I need hardly say, wrote Clarke, I had nothing to do with
the institution of that prosecution". As verified more
than 50 years later by one of Clarke's juniors, Travers Humphreys
- who subsequently became a judge of the King's Bench Division
and was knighted - Wilde provided solemn assurances of his innocence
both to his solicitor, Mr. Charles Humphreys (father of Travers
Humphreys), and to his leading counsel, Sir Edward Clarke. At
their first meeting, the latter said: "I can only accept this
brief, Mr. Wilde, if you can assure me on your honour as an
English gentleman that there is not and never has been any foundation
for the charges that are made against you". Wilde did
not (as the story has since been embellished) remind Clarke
that he was actually an Irishman; but he solemnly declared on
his honour that the charges were "absolutely false and groundless".

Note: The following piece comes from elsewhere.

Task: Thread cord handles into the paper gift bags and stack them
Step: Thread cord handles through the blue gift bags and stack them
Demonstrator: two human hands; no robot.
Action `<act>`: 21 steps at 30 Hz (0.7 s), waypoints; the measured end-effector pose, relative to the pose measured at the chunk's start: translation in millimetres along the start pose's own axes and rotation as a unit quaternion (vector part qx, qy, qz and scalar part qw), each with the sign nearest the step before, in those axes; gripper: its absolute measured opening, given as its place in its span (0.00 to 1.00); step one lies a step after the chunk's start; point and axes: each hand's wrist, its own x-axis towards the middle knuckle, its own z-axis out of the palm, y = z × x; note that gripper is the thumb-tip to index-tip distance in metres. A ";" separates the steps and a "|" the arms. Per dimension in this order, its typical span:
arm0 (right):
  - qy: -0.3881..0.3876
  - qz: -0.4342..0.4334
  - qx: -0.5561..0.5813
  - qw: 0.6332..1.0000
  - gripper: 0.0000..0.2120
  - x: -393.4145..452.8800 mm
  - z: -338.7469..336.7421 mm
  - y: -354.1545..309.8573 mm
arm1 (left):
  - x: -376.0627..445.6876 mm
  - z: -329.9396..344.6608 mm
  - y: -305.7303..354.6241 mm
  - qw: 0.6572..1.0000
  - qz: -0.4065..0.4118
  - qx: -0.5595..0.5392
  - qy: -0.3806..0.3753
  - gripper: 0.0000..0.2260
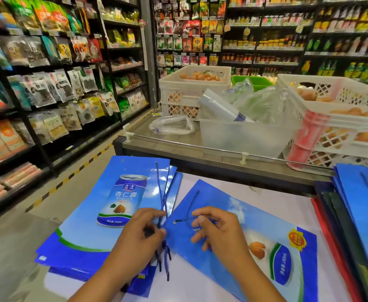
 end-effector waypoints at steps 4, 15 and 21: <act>0.019 -0.002 -0.011 1.000 0.11 1.2 2.7 4.6 | 17.9 0.5 11.3 0.995 -0.031 0.083 -0.041 0.12; 0.029 -0.009 -0.110 0.993 0.06 1.6 3.9 6.0 | 31.1 10.0 9.3 0.997 -0.022 0.068 0.005 0.11; 0.029 -0.018 -0.100 0.994 0.07 0.2 7.2 5.6 | 36.7 -3.6 16.0 0.987 -0.108 -0.042 -0.108 0.18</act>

Thus it may be seen that Wilde's lawyers did their duty,
and perhaps more than their duty. The single question
most commonly asked of lawyers by non-lawyers, on social occasions,
is how they can represent clients whom they know to be lying.
The usual answer is that which Wilde's lawyers could conscientiously
have offered: they did not know that Wilde was lying. They
may have had doubts or suspicions - they may even have disbelieved
him - but they did not know.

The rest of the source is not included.